火の妖精の愛し子と旅人の青年10

『……わかった。お前は俺が絶対に守ってやる』

「もちろん。信じているわ」


それを疑ったことは一度もない。


「僕も一緒に行きますよ」


リトがそう申し出てくれる。


「えっ、危ないわよ!」

『わかった。お前も極力守ってやる』

「ありがとうございます!」

「待って!」

「時間がありません」

『そうだな。言い合っている間にどんどん燃えるぞ』

「わかったわよ! でも必ずリトも守ってよ!」

『グローリアが優先だな』

「グローリアさんが優先で」


火の妖精とリトの言葉が重なる。


「ええっ!?」

『ほら、助けたいなら急いだほうがいいぞ。俺はどっちでもいいんだからな』

「い、行くわ。だから、リトは守ってね」

『お前の次にな』


押し問答している暇はない。

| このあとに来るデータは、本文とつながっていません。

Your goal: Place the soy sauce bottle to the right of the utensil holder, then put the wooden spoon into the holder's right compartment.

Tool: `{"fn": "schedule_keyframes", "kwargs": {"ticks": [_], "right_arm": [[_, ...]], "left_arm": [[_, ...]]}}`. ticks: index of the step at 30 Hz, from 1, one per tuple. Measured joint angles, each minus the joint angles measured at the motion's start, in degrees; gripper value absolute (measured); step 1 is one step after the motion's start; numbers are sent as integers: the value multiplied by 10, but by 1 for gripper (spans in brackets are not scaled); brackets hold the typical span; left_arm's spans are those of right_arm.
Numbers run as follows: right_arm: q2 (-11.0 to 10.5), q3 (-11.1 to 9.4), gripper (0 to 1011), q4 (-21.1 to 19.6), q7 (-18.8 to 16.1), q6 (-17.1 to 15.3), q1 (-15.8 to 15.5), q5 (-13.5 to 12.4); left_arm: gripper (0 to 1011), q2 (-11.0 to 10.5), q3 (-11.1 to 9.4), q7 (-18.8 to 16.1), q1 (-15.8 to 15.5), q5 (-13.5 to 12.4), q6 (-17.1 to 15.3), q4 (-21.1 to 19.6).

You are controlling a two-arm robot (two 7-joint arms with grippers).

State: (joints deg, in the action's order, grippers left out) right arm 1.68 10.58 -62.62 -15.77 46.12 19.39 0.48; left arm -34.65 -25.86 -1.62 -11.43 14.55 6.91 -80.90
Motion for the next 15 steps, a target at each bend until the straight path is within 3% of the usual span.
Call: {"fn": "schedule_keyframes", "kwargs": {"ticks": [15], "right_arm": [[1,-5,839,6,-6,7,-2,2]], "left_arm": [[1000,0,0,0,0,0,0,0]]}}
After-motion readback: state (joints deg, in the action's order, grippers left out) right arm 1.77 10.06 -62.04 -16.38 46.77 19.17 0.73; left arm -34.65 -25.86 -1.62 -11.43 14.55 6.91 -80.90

いざとなればグローリアがリトを守ればいいのだ。


「行きましょう」


グローリアは駆け出し、躊躇ためらいもなく燃え盛る建物の中に飛び込んだ。

火の妖精を信じているから躊躇いもなく飛び込むことができた。火は決してグローリアを傷つけない。

間髪入れずリトが続く。


「子供たちはどこ?」

『上だな。案内してやる』


火の妖精が先頭に立ち、グローリアが続いて最後がリトだ。

熱さは感じない。火の妖精が守ってくれているからだ。


煙で視界が悪い中、「あそこだ」と火の妖精が告げるほうを見るとぼんやりとだが人影が見えた。

子供たちは一ヶ所に集まっていた。


小さな火の妖精が子供たちの周りをふわふわ飛んでいる。

一瞬ひやっとしたが、どうやら子供たちを守ってくれているようだ。


妖精は気紛れなのでこういうふうに、建物を燃やす火に嬉々ききとして力を注ぐ一方で子供を守るという一見矛盾した行動を取ったりする。

だからこそ、子供たちは助かったのだ。

そうでなければ、重傷を負っているか、下手をすれば命がなかった。

その気紛れもいつまでかはわからない。

それに、建物が崩れてしまえば命の保証はない。


グローリアとリトは子供たちに駆け寄った。

子供たちは恐怖と絶望をぜにしたような表情で燃え盛る炎を見ていた。


「もう大丈夫よ。助けにきたわ」


声をかけると子供たちが抱きついてくる。


「大丈夫だからね。私たちから離れないでついてきて」


グローリアとリトは小さい子供を一人ずつ抱き上げて残った子供たちに声をかける。

子供たちが頷いたのを確認して来た道を引き返す。


また火の妖精が前に立って案内してくれる。

小さな火の妖精たちもグローリアたちの周りを飛び回って火や煙から守ってくれていた。